= Work instructions =
Go through the entries below and count the lines where the word "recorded" appears; give only the count.

= Entries supplied =
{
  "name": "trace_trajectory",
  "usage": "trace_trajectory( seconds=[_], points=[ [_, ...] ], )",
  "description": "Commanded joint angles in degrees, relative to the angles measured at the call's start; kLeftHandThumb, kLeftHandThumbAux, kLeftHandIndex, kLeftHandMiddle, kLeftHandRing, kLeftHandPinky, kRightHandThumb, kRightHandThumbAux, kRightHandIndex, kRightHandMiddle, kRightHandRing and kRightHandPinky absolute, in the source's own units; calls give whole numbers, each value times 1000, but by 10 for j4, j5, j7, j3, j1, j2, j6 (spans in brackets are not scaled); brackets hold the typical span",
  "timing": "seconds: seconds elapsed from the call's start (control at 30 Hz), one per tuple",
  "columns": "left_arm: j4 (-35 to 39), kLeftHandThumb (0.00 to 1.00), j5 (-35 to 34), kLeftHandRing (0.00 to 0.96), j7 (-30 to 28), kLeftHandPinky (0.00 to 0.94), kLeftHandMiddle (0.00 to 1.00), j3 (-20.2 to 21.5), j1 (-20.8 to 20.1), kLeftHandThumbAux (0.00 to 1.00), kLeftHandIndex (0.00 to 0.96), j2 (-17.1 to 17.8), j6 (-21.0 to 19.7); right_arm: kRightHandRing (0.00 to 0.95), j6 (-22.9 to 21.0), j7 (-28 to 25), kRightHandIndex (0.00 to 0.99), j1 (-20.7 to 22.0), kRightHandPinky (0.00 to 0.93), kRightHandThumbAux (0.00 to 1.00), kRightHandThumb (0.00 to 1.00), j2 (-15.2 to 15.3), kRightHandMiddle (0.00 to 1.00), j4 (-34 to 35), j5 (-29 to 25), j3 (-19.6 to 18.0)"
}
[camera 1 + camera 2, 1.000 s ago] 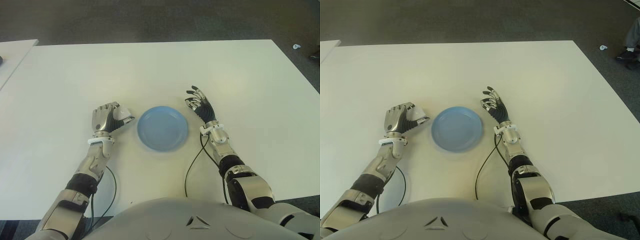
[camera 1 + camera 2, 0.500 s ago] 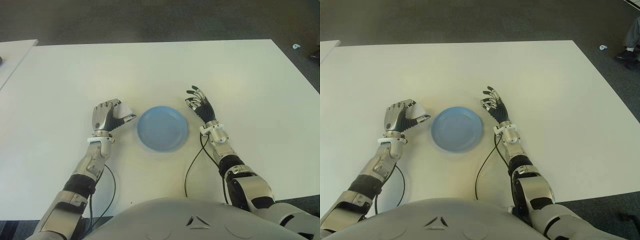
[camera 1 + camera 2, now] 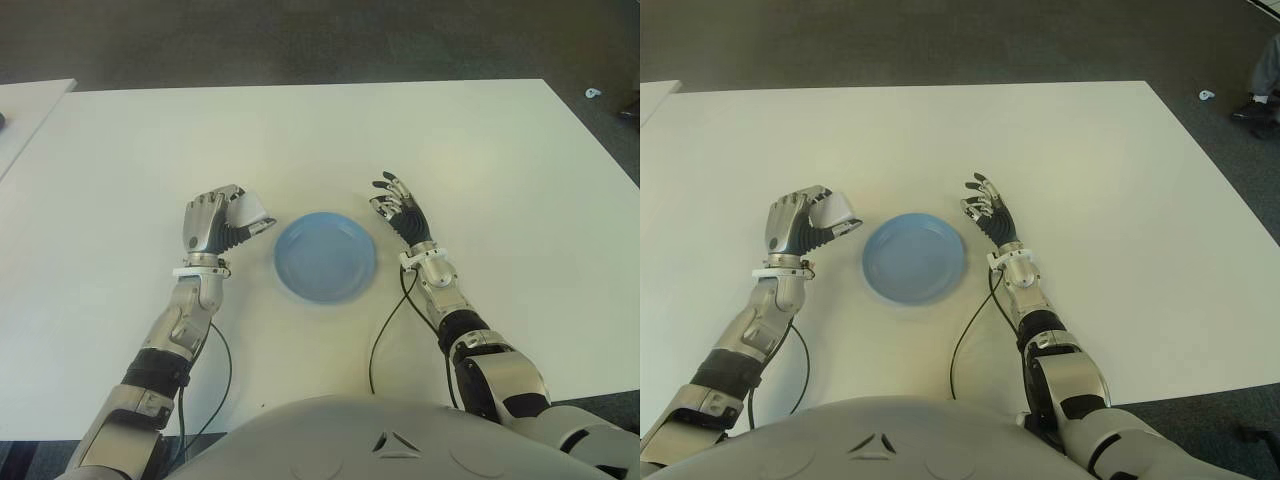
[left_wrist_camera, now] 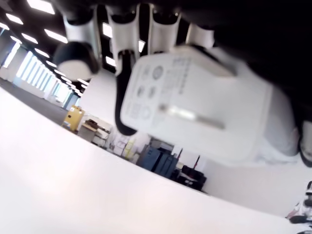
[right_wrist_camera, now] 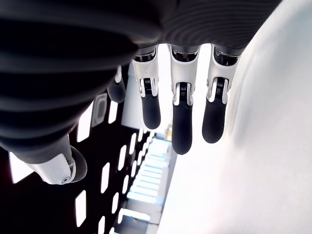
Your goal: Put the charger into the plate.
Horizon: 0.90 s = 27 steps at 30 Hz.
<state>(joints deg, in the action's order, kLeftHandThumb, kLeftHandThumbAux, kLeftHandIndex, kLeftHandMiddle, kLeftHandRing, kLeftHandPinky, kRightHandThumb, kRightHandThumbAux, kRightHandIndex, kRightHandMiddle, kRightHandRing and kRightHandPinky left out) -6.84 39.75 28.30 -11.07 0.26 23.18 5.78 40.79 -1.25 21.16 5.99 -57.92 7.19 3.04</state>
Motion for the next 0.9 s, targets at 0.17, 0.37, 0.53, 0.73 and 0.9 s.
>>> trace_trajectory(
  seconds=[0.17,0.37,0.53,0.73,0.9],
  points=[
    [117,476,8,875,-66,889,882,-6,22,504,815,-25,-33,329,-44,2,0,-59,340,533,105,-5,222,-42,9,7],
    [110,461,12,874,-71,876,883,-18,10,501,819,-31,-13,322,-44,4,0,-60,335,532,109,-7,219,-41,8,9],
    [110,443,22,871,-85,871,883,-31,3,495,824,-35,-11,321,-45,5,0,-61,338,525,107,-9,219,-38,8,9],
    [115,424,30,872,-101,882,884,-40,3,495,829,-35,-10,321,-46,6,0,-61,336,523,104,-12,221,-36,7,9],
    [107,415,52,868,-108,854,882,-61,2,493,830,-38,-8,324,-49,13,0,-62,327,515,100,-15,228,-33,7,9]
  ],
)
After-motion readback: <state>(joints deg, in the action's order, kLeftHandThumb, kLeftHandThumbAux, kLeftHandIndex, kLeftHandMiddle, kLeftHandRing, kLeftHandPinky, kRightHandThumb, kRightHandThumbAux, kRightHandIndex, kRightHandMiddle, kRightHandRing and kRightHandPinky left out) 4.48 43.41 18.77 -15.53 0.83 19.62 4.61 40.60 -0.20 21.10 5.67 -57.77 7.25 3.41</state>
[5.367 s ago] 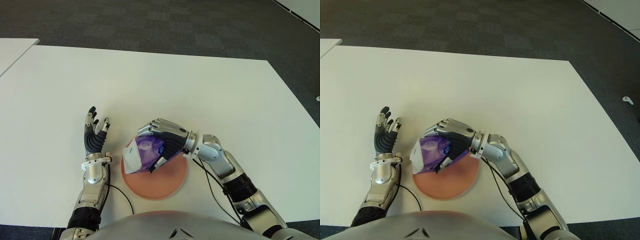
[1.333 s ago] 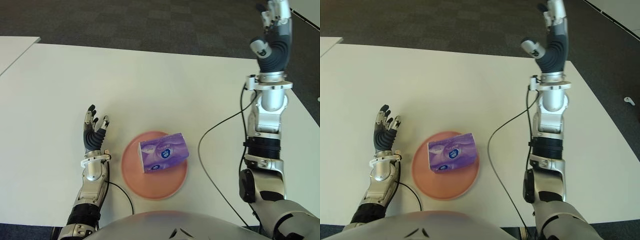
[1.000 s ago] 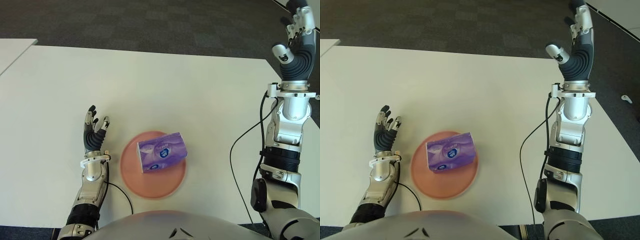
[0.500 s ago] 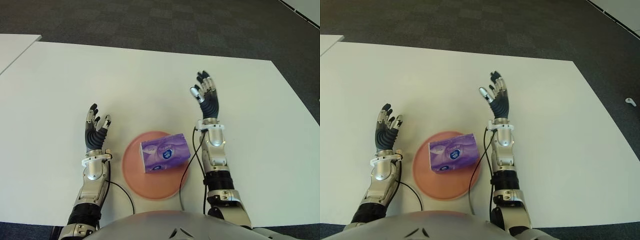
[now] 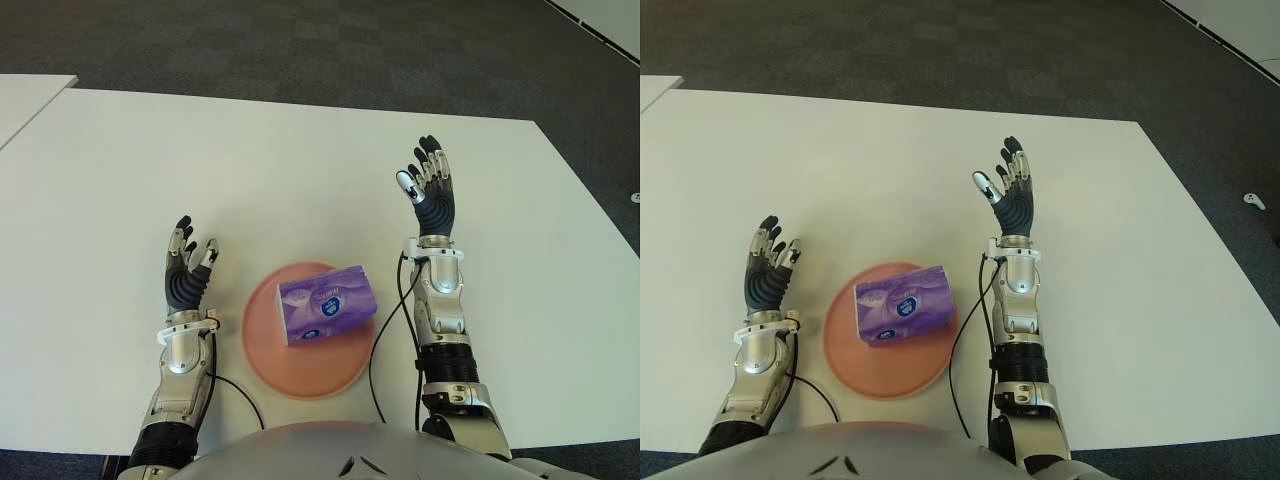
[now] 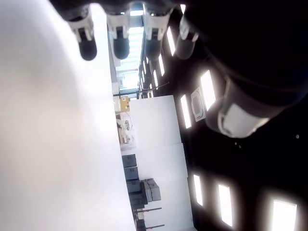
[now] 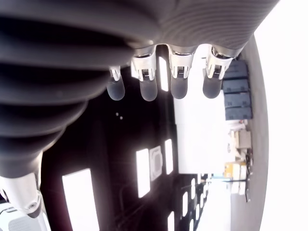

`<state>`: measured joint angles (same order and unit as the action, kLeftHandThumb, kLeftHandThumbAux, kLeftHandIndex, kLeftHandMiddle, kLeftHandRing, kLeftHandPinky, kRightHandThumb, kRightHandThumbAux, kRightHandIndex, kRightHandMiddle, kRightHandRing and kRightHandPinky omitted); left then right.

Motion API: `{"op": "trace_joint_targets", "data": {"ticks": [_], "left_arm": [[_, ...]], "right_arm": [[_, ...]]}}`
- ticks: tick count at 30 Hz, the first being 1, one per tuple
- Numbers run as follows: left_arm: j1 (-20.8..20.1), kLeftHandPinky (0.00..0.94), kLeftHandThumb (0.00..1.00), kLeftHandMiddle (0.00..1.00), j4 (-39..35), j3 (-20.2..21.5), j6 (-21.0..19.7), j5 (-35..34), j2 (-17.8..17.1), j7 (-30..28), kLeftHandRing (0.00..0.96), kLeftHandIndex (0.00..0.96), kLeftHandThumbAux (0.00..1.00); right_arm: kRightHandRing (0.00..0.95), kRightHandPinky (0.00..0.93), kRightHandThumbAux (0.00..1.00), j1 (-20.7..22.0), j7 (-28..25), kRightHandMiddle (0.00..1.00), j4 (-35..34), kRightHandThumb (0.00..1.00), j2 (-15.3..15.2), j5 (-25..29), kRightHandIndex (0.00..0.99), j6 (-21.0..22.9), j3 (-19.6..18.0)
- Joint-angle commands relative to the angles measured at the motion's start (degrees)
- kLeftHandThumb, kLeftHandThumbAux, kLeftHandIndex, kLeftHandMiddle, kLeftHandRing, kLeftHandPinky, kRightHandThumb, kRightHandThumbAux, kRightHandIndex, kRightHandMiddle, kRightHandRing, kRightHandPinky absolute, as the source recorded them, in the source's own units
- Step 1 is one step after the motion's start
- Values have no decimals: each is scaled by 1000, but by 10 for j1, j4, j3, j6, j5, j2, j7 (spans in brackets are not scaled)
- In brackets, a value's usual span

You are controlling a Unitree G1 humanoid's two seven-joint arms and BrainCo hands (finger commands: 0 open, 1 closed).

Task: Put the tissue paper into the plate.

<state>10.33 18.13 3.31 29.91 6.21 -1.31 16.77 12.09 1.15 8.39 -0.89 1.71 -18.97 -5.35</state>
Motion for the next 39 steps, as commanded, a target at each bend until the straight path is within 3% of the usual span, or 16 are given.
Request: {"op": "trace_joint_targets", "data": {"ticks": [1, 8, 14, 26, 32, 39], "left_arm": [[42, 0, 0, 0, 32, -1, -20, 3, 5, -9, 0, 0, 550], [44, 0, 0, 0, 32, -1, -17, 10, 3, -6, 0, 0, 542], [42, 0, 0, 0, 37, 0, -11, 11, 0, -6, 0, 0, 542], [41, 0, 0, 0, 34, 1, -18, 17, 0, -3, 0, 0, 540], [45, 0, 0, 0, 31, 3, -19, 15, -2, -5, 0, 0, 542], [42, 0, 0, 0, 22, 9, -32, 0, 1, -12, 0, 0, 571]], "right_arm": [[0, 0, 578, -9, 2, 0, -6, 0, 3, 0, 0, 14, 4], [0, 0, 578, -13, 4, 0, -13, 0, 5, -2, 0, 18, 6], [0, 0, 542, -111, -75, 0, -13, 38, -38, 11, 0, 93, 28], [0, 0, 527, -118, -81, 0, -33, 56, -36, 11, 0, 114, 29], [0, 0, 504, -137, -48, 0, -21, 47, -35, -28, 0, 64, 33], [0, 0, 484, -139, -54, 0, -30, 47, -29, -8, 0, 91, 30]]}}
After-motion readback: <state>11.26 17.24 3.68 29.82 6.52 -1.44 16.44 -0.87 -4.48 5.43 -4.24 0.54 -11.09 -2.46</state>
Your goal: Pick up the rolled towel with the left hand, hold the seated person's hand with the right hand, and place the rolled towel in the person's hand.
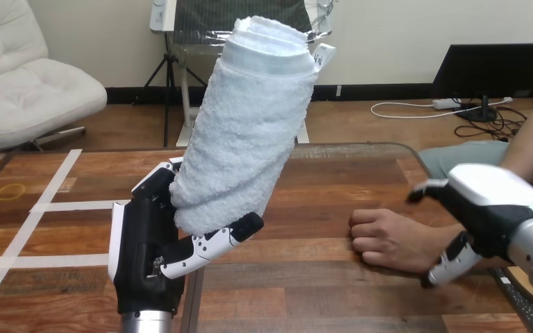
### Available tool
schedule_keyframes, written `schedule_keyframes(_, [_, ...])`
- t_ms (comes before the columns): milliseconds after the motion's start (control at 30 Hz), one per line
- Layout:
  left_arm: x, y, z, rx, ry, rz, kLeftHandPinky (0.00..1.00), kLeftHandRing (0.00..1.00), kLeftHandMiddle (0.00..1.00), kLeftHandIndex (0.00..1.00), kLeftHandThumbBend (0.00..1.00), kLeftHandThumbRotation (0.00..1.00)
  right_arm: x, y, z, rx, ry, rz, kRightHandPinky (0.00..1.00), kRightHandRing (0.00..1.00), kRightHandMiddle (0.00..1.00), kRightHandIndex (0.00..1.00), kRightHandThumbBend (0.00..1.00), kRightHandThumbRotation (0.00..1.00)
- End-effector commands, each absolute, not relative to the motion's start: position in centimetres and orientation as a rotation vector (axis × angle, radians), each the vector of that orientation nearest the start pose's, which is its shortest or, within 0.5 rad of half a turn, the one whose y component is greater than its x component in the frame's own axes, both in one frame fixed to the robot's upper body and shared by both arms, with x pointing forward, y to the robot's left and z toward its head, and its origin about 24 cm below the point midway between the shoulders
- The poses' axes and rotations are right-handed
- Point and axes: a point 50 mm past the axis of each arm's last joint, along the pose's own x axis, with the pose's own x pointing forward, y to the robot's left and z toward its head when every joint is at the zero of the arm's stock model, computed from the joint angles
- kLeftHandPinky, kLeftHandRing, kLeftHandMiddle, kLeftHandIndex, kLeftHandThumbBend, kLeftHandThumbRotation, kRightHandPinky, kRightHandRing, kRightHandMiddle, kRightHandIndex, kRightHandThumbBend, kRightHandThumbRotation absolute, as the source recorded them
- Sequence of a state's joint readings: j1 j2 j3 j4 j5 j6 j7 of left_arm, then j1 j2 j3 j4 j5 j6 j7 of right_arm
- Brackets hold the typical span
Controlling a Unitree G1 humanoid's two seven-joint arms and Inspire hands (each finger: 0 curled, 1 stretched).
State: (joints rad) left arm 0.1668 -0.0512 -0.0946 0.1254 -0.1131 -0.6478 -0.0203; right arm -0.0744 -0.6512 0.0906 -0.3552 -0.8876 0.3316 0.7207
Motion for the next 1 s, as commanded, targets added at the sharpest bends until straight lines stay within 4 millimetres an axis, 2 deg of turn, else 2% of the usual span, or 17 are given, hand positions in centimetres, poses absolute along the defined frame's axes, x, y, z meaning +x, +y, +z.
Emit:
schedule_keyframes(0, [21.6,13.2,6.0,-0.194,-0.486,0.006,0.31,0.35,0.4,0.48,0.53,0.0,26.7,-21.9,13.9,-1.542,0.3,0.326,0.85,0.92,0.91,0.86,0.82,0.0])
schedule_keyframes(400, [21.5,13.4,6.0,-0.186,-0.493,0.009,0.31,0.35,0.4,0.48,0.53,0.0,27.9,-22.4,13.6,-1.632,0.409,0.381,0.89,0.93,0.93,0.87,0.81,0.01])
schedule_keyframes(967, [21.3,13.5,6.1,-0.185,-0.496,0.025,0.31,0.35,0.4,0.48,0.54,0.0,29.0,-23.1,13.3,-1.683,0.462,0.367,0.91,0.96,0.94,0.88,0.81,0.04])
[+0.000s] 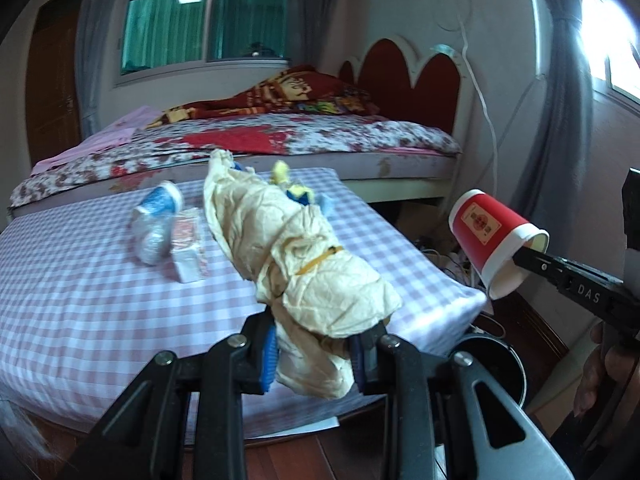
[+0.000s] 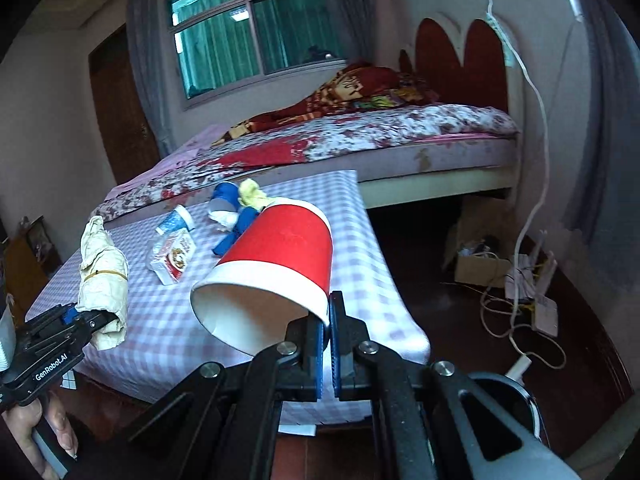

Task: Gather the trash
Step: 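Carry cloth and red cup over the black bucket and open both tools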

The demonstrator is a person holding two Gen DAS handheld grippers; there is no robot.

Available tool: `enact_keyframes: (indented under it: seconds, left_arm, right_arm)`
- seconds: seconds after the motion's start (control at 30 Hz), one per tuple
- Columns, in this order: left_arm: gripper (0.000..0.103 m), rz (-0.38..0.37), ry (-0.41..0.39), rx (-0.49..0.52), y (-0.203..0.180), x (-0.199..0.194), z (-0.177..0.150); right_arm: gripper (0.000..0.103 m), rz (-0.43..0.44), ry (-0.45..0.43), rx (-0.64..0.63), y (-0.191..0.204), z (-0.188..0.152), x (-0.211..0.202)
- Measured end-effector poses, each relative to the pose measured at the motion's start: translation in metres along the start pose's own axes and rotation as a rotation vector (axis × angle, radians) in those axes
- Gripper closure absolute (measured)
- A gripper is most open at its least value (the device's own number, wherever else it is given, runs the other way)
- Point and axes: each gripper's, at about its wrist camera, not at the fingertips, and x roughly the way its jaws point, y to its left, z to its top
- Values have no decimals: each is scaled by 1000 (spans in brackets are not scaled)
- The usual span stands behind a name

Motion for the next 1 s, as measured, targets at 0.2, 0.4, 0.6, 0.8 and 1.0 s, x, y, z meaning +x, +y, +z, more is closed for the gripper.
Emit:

= Exercise output =
2